Configuring BIG-IQ in a high availability (HA) pair means that you can still manage your BIG-IP devices even if one BIG-IQ systems fails.
fail over to work properly, the second BIG-IQ system is not on the same underlying hardware as the primary BIG-IQ system to avoid having both BIG-IQ systems fail.
  1. At the top of the screen, click
    System
    .
  2. On the left, click
    BIG-IQ HA
    .
  3. Click the
    Add Secondary
    button.
  4. Type the properties for the BIG-IQ system that you are adding.
  5. Click the
    Add
    button at the bottom of the screen.
The BIG-IQ system synchronize. Once they are finished, both appear as ready (green).

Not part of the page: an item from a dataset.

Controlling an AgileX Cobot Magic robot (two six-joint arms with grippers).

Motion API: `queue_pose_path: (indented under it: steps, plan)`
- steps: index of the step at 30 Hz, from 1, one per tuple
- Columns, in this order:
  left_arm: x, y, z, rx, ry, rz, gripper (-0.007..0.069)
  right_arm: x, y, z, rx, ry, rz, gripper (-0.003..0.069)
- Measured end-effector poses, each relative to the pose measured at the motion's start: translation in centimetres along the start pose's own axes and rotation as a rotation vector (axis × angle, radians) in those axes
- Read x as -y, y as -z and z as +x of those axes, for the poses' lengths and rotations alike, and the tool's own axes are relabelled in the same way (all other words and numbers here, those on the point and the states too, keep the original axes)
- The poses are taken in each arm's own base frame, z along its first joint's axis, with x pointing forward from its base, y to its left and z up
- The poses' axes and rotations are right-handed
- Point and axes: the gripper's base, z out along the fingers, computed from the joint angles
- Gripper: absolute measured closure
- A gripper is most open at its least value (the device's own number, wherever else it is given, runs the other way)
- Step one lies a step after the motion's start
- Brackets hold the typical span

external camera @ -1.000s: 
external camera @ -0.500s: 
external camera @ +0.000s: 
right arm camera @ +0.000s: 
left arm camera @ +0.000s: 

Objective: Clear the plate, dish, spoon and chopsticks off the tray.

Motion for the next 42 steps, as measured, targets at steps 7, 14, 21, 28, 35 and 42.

Change a BIG-IQ system in a high availability pair to a standalone system

If the one of your BIG-IQ systems in an HA pair is having any type of system issue, you might want to make it a standalone system until you can fix the problem or until you are finished setting up BIG-IQ again.
  1. At the top of the screen, click
    System
    .
  2. On the left, click
    BIG-IQ HA
    .
  3. Click the
    BIG-IQ HA Settings
    button and then click the
    Reset to Standalone
    button.
This BIG-IQ system becomes a standalone system from which you can start managing your devices.

Remove the standby BIG-IQ system from the HA pair

If the F5 BIG-IQ Centralized Management system is configured in an HA pair, you must remove the standby BIG-IQ system before you upgrade the active BIG-IQ.
  1. At the top of the screen, click
    System
    .
  2. On the left, click
    BIG-IQ HA
    .
  3. Click
    Remove Standby
    .
    A dialog box opens, prompting you to confirm that you want to remove the standby BIG-IQ from this group.
  4. Click
    Remove
    to confirm that you want to take the standby BIG-IQ from the group.
    The system logs you out of the BIG-IQ while it removes the standby BIG-IQ.
  5. Log back in to the active BIG-IQ.
    For a while, both the active and the standby BIG-IQ continue to display. After a few minutes, the screen updates to display a single standalone BIG-IQ.